"""

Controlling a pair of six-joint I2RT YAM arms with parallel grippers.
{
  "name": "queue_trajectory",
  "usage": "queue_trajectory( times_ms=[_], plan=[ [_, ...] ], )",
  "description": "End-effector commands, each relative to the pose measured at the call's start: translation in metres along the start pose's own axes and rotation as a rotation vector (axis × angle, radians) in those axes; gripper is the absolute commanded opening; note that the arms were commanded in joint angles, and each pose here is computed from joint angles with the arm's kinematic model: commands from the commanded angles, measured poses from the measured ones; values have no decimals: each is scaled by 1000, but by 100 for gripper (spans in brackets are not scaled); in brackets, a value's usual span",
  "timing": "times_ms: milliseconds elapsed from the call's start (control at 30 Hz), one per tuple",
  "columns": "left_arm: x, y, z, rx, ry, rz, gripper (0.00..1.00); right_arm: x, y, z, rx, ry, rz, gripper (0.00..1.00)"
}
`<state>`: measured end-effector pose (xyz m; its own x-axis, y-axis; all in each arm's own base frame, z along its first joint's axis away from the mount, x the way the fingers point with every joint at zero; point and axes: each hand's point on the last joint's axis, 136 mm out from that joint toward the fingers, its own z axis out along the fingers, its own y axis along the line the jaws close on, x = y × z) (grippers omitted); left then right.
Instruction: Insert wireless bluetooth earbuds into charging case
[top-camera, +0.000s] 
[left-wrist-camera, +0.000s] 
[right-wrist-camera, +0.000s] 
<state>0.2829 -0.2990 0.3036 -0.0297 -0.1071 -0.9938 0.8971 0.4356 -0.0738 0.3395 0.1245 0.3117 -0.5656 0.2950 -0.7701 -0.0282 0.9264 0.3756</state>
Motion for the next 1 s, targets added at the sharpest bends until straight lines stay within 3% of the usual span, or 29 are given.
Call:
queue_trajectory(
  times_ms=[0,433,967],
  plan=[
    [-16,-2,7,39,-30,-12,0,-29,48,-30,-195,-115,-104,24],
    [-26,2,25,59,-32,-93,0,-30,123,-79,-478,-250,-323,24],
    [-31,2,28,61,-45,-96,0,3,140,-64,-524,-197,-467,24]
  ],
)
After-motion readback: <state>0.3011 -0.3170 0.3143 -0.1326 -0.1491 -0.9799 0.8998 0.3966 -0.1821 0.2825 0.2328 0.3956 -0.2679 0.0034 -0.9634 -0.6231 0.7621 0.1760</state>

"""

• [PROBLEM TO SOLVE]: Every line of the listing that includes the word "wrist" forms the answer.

• [RESPONSE]:
[left-wrist-camera, +0.000s] 
[right-wrist-camera, +0.000s] 

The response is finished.